▸ TASK DETAILS
Which lines below mention "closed"? Pick each one out.

▸ AVAILABLE DATA

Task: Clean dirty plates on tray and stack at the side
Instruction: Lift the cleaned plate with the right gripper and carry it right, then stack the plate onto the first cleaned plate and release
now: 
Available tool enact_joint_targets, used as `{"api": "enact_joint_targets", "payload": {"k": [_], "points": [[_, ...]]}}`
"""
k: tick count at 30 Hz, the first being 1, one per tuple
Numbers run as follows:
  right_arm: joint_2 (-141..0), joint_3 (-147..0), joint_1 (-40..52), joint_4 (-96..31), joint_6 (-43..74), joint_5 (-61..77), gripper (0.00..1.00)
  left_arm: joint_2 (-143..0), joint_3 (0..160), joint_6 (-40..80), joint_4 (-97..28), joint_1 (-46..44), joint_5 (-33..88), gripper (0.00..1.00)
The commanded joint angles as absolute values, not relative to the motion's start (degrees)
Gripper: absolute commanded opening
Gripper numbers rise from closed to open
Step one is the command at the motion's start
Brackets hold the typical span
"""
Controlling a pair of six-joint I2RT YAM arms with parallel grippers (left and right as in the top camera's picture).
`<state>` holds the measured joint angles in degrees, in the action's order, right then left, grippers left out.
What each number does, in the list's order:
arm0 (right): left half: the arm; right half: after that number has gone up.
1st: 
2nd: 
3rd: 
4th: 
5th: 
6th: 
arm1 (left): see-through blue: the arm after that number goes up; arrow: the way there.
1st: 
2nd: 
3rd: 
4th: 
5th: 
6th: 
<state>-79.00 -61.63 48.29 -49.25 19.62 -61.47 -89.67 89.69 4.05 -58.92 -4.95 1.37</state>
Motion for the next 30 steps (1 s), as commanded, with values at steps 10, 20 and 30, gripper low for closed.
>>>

▸ SOLVED EXERCISE
Gripper numbers rise from closed to open
Motion for the next 30 steps (1 s), as commanded, with values at steps 10, 20 and 30, gripper low for closed.

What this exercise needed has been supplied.